First, let me say that I love my daughter more than anything or anyone in the world. Of course. But I’ve also learned that it’s important to be a “selfish mom.” Why? Because if you’re not happy or taking care of your needs too, it’s harder to take care of someone else. And less fulfilling. OK. Deep breath. Here are all the ways I’m a selfish mom.
I work. Full-time. And I love it.
This might not seem like a super fun, selfish thing to do, but I genuinely love to work. And while I also do it to make money, I would probably work no matter what. For me, work is a wonderful thing: I get to use my brain in ways that matter most me. I get to develop relationships with people who do the same or similar things. And I get to go to the Starbucks drive-through by myself. I think stay at home moms are wonderful (and I sometimes wish that was my path). But I hope that my commitment to a career I’m passionate about inspires my daughter (despite the time I spend away from her #littlebitofguilt). I hope she understands that working hard for something you want to achieve is pretty cool.
I work out. And I don’t let anyone mess with it.
Put simply, I’m a happier, more productive person when I’m exercising regularly. I’m a much better, more patient mom. It is HARD to carve the time out—sometimes it’s impossible. I’m tired.
Most All parents are! But I make a plan each week, and that plan may include getting up early on the weekends or it may include workouts at home (complete with a five-year-old “assistant”). One huge perk? Showing our kid that it’s a great idea to have a strong, healthy body, plus that exercise can be fun and social.
I treat myself.
I’m not a big shopper, but I do put aside some moola (and time) for myself. I get my hair done every six weeks, and it feels like my special thing. That may not be your thing, but it’s great to have something on the regular that’s your treat from you. Think: mani/pedis, listening to music by yourself in a beach chair or a sundae with a cherry on top. This might mean that I don’t buy my kiddo every single thing she wants, but this is a great thing. She shouldn’t get everything she wants. She should learn the sometimes difficult, sometimes glorious sound of the word “no.” No makes treats special. No helps parents raise less spoiled children.
Sometimes I listen to the songs I want in the car.

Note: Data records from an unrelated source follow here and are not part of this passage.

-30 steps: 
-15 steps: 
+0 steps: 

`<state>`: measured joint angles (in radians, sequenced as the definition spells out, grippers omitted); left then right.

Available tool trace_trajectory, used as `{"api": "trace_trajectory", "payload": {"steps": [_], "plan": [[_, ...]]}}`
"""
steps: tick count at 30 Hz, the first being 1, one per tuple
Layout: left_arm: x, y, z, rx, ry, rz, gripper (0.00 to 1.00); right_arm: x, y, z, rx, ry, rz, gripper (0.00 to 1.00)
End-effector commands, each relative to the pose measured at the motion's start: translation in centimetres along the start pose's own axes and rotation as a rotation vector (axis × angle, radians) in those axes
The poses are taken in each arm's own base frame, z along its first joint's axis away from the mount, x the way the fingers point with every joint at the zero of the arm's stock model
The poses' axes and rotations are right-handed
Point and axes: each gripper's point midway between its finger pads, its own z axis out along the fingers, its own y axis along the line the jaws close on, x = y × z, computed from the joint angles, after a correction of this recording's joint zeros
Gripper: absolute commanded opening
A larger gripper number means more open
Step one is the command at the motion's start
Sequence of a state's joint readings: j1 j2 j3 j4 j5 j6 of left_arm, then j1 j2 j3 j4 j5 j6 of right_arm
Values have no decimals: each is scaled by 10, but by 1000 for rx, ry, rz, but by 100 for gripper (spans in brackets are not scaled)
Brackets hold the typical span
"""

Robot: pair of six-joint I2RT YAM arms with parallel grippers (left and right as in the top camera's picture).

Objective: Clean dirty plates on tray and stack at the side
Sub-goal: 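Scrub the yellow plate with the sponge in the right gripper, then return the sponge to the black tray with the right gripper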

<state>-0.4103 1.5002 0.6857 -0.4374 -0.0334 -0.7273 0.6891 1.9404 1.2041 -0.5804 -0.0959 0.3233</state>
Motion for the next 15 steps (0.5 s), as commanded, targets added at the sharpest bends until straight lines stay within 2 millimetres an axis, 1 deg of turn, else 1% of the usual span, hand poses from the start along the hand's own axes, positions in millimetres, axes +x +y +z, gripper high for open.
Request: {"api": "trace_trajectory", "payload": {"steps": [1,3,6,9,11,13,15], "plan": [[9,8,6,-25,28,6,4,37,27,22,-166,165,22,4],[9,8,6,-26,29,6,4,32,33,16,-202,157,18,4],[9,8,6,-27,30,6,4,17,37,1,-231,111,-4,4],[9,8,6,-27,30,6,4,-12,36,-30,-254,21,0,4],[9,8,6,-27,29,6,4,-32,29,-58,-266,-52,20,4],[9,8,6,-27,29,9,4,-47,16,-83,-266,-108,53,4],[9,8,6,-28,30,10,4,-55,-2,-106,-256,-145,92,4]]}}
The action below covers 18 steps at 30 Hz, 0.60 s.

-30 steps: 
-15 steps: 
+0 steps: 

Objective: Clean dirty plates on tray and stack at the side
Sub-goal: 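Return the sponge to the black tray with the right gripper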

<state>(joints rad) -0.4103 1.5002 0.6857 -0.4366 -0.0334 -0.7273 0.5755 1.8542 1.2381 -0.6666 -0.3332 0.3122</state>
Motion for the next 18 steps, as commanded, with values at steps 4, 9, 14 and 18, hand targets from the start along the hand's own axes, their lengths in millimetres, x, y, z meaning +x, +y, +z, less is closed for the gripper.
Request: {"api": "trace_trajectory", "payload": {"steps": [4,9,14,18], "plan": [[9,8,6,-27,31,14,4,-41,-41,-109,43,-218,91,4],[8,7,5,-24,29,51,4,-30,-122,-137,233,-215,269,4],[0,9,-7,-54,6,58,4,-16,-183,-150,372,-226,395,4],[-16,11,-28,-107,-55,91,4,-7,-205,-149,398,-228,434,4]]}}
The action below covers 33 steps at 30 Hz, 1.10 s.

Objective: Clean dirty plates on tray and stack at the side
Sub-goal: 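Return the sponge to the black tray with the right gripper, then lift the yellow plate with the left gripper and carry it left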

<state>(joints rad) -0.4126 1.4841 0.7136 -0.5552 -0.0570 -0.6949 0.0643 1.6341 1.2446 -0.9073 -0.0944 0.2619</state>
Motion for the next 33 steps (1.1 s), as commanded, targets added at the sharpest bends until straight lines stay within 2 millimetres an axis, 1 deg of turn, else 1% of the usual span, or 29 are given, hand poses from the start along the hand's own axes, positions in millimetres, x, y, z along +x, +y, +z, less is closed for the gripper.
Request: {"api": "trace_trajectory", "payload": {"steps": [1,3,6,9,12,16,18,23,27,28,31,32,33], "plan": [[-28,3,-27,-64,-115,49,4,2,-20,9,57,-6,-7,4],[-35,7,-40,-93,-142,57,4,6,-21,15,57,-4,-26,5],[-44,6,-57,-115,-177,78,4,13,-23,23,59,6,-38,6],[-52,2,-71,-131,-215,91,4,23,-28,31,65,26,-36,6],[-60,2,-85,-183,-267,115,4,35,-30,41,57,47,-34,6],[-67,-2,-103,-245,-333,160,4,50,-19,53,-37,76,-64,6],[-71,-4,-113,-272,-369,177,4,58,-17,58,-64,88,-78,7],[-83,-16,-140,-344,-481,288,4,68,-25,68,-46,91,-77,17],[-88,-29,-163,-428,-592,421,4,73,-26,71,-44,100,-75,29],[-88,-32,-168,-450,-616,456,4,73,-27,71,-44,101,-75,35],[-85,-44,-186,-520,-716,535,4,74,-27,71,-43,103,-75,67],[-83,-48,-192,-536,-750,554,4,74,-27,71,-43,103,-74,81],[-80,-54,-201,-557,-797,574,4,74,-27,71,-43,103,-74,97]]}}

We jam out in the car. And, I’ll be honest, sometimes I don’t want to listen to the Trolls soundtrack because I’m listening to my music. I calmly tell my daughter that it’s mama’s turn to choose the song, and I don’t feel bad. Would it be a big deal if I gave in? Kind of. I want to teach her that there are other people in our family (and in the world) who have opinions, likes and dislikes, who also want to play their music. Also, while it’s my tendency to give in to whatever our kiddo wants because, frankly, it’s easier there are a whole lot of reasons and ways not to give in.
We give so much to our children every single day. But especially as our kids get older, it’s important to be a little “selfish” and do things that make us happy, healthy and fulfilled. And I’ve decided, most definitely, that I don’t want to feel bad about it.